• _Provided information_:
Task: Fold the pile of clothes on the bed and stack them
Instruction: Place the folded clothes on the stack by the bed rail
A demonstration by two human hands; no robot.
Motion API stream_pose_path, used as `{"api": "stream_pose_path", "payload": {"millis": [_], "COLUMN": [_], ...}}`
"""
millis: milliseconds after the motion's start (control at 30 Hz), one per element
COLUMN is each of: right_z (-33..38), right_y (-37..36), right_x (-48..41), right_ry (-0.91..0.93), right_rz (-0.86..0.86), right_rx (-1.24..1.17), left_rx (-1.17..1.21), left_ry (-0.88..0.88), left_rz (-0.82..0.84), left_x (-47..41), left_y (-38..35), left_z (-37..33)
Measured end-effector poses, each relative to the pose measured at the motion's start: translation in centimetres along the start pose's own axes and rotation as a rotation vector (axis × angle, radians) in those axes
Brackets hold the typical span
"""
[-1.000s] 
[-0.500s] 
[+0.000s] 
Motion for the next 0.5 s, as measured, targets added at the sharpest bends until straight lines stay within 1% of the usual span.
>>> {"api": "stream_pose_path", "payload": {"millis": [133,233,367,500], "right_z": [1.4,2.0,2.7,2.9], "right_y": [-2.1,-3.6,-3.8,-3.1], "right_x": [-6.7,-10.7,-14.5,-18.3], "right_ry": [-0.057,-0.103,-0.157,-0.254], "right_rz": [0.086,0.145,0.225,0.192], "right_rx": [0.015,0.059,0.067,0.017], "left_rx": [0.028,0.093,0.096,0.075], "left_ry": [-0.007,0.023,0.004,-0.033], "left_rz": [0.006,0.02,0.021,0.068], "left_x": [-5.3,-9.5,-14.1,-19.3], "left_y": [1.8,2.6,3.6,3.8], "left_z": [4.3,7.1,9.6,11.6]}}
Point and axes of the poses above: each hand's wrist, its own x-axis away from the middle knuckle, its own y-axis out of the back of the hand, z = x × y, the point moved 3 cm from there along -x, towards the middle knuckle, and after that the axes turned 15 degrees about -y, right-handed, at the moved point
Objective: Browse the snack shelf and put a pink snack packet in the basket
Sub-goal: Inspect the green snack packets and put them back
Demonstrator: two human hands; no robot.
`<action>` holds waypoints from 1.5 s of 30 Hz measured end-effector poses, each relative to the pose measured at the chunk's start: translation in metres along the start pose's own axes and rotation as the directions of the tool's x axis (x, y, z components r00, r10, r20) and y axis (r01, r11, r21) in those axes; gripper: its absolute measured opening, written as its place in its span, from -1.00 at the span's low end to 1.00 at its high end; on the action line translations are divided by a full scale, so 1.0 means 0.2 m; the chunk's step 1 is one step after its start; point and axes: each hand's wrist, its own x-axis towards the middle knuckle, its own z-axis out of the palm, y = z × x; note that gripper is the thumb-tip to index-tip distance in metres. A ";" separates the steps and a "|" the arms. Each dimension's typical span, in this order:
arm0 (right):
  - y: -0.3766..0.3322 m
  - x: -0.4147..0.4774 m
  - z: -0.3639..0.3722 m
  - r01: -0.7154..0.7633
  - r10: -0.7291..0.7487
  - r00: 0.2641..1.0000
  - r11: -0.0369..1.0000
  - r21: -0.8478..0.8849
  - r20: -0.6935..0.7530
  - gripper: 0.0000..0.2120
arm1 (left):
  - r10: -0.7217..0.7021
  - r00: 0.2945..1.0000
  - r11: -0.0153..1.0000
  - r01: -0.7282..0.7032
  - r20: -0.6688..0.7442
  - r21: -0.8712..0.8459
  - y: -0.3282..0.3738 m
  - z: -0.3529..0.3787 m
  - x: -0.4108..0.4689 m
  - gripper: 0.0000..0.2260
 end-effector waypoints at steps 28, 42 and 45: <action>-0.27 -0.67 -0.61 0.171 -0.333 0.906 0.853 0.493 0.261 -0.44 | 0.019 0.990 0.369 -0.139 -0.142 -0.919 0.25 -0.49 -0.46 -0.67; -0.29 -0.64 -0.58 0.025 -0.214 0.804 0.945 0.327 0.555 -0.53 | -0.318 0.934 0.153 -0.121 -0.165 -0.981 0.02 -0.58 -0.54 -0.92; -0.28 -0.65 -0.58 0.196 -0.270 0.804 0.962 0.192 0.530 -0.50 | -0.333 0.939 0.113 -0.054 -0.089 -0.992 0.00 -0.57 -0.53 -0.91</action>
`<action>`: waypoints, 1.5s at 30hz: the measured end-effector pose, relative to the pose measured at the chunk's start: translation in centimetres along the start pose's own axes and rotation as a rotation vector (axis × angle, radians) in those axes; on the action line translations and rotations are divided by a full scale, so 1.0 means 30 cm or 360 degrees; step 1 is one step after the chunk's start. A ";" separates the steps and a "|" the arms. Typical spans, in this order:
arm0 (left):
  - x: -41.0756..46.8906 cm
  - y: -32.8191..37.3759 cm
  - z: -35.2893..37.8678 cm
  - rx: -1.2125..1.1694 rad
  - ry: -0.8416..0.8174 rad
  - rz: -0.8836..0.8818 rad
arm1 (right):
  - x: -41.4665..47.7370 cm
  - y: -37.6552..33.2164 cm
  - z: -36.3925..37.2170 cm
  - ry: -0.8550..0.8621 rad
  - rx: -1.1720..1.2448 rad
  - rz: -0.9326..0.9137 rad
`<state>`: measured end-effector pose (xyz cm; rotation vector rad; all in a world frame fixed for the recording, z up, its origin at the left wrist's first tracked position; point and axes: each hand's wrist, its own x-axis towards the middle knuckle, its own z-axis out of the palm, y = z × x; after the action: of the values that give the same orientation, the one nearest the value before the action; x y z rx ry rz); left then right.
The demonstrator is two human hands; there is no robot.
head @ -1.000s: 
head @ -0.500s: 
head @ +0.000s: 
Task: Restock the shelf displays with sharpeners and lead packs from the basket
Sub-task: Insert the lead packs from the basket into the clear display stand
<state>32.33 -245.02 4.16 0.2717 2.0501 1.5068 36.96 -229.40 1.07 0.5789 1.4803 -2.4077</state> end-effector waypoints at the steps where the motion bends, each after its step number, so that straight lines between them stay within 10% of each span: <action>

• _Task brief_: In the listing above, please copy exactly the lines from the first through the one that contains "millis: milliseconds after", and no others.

• _Answer to the exercise_:
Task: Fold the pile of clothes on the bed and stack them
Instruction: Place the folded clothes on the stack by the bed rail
A demonstration by two human hands; no robot.
Motion API stream_pose_path, used as `{"api": "stream_pose_path", "payload": {"millis": [_], "COLUMN": [_], ...}}`
"""
millis: milliseconds after the motion's start (control at 30 Hz), one per element

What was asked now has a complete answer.